### Given entries
★ ★ ★ ★

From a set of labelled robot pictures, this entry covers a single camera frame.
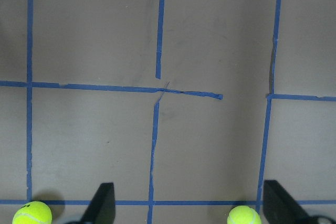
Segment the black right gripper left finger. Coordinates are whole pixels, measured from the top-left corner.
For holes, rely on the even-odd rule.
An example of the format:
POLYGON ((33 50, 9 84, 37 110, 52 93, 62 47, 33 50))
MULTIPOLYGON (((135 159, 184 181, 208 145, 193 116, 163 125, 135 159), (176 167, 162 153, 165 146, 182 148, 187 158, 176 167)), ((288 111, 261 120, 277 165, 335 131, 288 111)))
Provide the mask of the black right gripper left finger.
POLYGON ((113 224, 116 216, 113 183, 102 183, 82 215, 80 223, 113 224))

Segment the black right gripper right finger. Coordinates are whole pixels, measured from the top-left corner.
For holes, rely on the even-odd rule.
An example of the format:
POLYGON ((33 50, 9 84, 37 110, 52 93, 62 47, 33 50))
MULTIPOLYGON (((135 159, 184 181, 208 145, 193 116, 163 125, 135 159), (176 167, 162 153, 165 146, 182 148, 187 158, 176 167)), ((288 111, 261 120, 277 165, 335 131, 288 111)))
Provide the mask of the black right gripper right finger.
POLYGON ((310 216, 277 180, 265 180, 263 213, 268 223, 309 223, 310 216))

★ ★ ★ ★

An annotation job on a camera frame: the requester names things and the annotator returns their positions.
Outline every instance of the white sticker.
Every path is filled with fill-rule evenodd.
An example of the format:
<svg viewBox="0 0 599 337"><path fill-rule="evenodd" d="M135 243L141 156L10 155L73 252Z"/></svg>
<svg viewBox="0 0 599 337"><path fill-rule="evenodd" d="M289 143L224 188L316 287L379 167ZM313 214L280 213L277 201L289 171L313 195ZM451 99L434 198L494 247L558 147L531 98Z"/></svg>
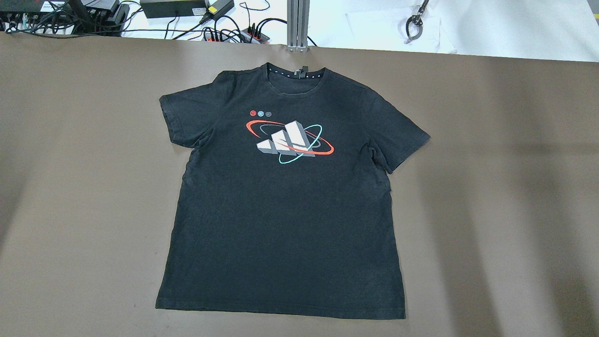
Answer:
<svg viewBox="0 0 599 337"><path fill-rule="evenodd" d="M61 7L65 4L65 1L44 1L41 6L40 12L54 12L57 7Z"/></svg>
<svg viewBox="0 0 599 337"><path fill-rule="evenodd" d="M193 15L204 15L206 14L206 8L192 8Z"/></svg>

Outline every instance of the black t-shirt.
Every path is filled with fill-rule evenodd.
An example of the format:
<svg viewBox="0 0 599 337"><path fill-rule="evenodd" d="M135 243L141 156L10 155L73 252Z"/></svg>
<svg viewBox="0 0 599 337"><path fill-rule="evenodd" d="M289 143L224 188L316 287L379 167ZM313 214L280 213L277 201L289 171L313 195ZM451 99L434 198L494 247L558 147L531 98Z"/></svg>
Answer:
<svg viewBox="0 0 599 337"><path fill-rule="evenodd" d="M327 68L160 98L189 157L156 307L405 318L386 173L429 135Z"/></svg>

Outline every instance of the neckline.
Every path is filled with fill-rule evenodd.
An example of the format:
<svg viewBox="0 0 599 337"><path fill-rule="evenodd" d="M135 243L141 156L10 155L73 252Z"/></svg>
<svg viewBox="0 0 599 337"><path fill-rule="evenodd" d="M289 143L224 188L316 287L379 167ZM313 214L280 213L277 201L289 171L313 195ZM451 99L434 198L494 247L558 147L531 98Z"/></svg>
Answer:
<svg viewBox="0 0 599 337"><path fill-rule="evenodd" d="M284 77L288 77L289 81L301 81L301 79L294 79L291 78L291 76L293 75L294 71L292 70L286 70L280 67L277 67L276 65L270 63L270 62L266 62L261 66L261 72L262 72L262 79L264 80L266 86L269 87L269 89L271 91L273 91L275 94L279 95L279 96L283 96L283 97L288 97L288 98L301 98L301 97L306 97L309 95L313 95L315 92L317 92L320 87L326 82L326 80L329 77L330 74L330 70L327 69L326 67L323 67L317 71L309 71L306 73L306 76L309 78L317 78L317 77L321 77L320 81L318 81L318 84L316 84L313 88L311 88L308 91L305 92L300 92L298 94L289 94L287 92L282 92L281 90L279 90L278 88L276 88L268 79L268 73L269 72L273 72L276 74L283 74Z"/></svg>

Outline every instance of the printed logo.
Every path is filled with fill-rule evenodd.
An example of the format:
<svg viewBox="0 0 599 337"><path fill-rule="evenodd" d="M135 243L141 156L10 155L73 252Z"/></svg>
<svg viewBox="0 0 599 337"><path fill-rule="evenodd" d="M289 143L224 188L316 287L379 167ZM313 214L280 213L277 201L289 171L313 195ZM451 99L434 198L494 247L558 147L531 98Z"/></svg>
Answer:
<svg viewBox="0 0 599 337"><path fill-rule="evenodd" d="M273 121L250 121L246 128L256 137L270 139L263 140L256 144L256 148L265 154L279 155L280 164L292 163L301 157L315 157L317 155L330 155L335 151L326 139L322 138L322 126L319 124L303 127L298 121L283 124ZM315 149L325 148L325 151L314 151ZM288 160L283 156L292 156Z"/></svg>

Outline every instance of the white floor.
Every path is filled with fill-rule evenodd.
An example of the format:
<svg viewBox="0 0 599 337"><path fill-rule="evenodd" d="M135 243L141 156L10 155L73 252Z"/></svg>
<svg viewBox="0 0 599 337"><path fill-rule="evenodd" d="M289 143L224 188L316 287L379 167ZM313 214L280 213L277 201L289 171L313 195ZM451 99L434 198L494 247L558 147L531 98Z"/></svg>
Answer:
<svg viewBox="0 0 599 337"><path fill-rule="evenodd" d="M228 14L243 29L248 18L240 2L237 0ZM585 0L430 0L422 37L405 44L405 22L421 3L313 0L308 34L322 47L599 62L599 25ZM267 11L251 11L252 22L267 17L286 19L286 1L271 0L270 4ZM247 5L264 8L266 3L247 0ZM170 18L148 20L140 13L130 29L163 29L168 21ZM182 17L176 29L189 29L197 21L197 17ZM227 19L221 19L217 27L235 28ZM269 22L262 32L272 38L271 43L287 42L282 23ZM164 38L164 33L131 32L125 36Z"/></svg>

★ ★ ★ ★

### Instructions to follow
Wherever a line in the data above holds "Segment", copy that line.

### Reply
Segment the black right gripper left finger. Coordinates are whole pixels, measured from the top-left corner.
Segment the black right gripper right finger. Coordinates are whole pixels, measured from the top-left corner.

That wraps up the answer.